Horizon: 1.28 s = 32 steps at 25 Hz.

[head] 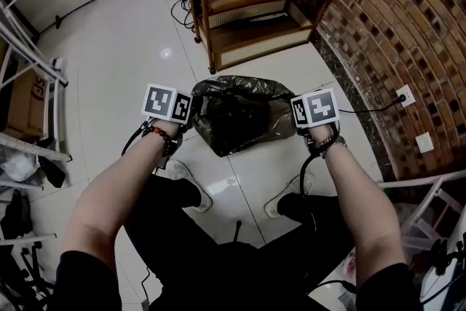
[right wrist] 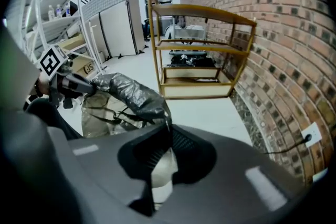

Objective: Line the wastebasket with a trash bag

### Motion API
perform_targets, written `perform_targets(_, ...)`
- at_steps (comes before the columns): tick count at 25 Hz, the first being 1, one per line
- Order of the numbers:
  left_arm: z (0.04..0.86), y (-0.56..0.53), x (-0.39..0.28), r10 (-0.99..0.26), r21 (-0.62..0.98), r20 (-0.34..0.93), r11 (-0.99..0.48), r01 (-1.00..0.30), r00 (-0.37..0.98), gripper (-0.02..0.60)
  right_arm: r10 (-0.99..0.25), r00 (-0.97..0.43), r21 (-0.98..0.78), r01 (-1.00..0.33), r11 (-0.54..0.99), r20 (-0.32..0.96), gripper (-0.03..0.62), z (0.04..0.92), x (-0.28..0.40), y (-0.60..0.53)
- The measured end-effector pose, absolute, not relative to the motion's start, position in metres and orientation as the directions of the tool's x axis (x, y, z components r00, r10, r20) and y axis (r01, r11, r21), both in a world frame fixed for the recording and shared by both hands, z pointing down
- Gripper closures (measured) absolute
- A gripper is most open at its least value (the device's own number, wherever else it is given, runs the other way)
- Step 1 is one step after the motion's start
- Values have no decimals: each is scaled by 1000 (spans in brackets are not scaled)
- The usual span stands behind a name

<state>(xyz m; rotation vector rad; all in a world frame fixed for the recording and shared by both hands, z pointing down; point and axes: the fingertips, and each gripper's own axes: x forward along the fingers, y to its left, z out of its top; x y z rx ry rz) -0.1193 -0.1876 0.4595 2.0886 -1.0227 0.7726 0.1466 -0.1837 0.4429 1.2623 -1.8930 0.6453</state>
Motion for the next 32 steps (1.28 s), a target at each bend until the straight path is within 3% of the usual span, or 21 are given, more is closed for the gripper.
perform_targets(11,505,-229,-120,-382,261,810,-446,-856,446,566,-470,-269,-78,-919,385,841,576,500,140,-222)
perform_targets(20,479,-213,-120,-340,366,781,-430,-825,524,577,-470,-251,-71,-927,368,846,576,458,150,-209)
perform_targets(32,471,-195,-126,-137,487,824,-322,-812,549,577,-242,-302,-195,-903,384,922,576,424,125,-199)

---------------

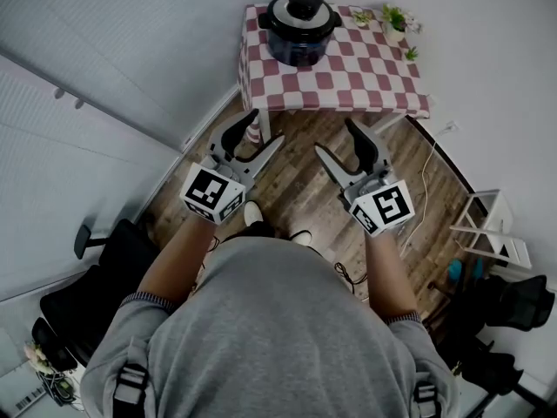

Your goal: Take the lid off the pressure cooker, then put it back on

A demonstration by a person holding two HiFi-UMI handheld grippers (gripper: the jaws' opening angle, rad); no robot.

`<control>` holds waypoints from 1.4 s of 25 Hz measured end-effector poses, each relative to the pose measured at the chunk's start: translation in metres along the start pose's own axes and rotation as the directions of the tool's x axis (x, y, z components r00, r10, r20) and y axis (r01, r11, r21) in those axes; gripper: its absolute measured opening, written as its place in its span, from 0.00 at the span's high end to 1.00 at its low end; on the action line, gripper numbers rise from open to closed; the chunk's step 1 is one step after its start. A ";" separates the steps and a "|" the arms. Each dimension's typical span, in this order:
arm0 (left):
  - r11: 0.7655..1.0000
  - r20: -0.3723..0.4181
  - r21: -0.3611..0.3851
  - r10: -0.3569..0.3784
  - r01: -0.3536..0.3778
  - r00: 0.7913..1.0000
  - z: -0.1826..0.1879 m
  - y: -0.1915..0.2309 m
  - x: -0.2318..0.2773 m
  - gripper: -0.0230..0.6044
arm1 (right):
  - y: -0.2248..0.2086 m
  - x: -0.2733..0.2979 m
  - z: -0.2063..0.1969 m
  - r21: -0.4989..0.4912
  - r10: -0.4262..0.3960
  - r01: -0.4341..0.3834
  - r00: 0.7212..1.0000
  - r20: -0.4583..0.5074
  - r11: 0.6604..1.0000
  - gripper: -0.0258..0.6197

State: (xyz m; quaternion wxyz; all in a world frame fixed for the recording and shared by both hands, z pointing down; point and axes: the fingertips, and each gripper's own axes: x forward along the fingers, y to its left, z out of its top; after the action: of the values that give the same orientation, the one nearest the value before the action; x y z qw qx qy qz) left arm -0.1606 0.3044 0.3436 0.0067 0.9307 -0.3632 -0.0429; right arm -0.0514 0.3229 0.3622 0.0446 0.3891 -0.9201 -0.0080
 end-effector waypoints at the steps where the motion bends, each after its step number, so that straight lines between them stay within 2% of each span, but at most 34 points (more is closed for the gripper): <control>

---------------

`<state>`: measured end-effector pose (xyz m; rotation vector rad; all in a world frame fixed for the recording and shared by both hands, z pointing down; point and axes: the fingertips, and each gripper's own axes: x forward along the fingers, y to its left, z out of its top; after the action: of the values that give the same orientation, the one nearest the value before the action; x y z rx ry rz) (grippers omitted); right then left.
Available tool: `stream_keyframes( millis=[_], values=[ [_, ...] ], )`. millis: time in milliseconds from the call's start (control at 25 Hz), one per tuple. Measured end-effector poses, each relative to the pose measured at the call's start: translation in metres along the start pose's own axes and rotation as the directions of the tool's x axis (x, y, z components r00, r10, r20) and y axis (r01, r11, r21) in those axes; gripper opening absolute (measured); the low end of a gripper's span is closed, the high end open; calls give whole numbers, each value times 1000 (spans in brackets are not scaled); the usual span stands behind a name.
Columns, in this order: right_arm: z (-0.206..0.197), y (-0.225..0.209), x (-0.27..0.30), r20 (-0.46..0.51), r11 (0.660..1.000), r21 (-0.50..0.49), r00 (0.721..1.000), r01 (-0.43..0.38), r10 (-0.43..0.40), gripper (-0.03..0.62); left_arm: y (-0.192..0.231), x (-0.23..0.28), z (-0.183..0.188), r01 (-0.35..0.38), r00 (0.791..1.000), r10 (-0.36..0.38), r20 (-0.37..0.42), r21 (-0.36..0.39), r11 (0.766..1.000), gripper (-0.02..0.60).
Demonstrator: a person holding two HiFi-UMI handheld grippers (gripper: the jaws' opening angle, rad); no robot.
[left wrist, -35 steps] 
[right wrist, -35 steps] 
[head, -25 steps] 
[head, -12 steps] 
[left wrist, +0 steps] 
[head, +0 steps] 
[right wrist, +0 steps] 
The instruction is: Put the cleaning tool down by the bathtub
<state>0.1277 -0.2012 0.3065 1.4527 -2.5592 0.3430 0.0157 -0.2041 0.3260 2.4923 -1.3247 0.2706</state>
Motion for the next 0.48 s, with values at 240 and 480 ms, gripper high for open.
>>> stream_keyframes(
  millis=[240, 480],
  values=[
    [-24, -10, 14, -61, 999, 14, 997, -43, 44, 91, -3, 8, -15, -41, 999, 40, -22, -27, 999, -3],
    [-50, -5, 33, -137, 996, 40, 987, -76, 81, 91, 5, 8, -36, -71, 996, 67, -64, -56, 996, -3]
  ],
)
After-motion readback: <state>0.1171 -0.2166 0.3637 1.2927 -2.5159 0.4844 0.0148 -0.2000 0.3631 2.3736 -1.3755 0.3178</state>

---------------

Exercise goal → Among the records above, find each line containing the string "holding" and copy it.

Solution →
A demonstration by a person holding two HiFi-UMI handheld grippers (gripper: the jaws' opening angle, rad); no robot.
Demonstrator: a person holding two HiFi-UMI handheld grippers (gripper: the jaws' opening angle, rad); no robot.

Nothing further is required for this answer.